PROBLEM TO SOLVE: Reproduce the entire listing exactly. Leave the pictures out.
===== GIVEN MATERIAL =====
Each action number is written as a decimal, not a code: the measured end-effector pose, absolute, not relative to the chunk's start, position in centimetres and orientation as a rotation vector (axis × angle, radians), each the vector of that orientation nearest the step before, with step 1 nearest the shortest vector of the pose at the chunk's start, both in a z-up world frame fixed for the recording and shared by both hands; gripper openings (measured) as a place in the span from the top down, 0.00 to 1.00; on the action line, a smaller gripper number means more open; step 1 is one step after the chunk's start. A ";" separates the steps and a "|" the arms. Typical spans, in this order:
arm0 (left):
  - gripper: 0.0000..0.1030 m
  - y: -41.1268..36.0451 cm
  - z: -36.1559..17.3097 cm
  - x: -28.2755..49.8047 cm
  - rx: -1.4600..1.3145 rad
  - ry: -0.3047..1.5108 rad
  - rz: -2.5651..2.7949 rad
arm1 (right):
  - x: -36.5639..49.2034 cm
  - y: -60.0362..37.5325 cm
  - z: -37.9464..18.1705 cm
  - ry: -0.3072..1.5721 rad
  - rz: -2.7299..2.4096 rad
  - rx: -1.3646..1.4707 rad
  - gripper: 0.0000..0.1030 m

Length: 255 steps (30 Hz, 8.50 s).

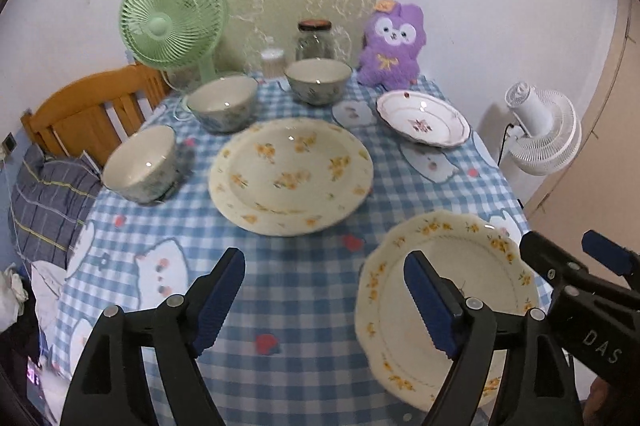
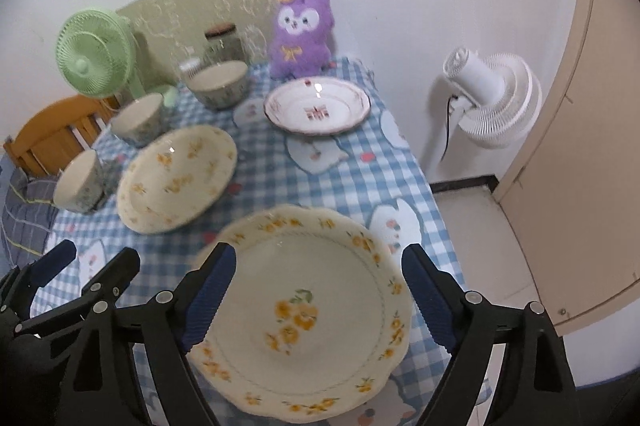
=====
SOLUTION:
Each action number is written as a decimal, not a code: the measured end-effector pose, absolute, not relative to the chunk's start, position in centimetres and orientation as a rotation vector (axis × angle, radians), each the vector of that orientation nearest the step before, with step 1 nearest the shortest vector of the pose at the chunk's start, both in a z-up world frame fixed for the recording and shared by both hands; gripper openings (measured) as a place in the span from the top down, 0.00 to 1.00; on the action line, a smaller gripper number means more open; step 1 is one step after the chunk's start. A ";" separates the steps and a "|" the arms. Typical spans, in this order:
arm0 (left):
  - gripper: 0.0000..0.1030 m
  - y: -41.1268..36.0451 cm
  - z: -36.1559..17.3097 cm
  - x: -28.2755..49.8047 cm
  - rx: -1.4600..1.3145 rad
  - ry: -0.3047..1.5108 rad
  - rz: -2.5651..2.7949 rad
arm1 (right):
  - x: -36.5639..49.2034 cm
  - y: -60.0362..37.5325 cm
  - z: -37.9464..18.1705 cm
  - ry: -0.3072..1.5721 rad
  - rz: -2.7299..2.4096 rad
  - rx: -1.3646..1.4707 rad
  - gripper: 0.0000..0.1030 m

Length: 255 steps (30 Hz, 8.50 s).

No additional output is needed.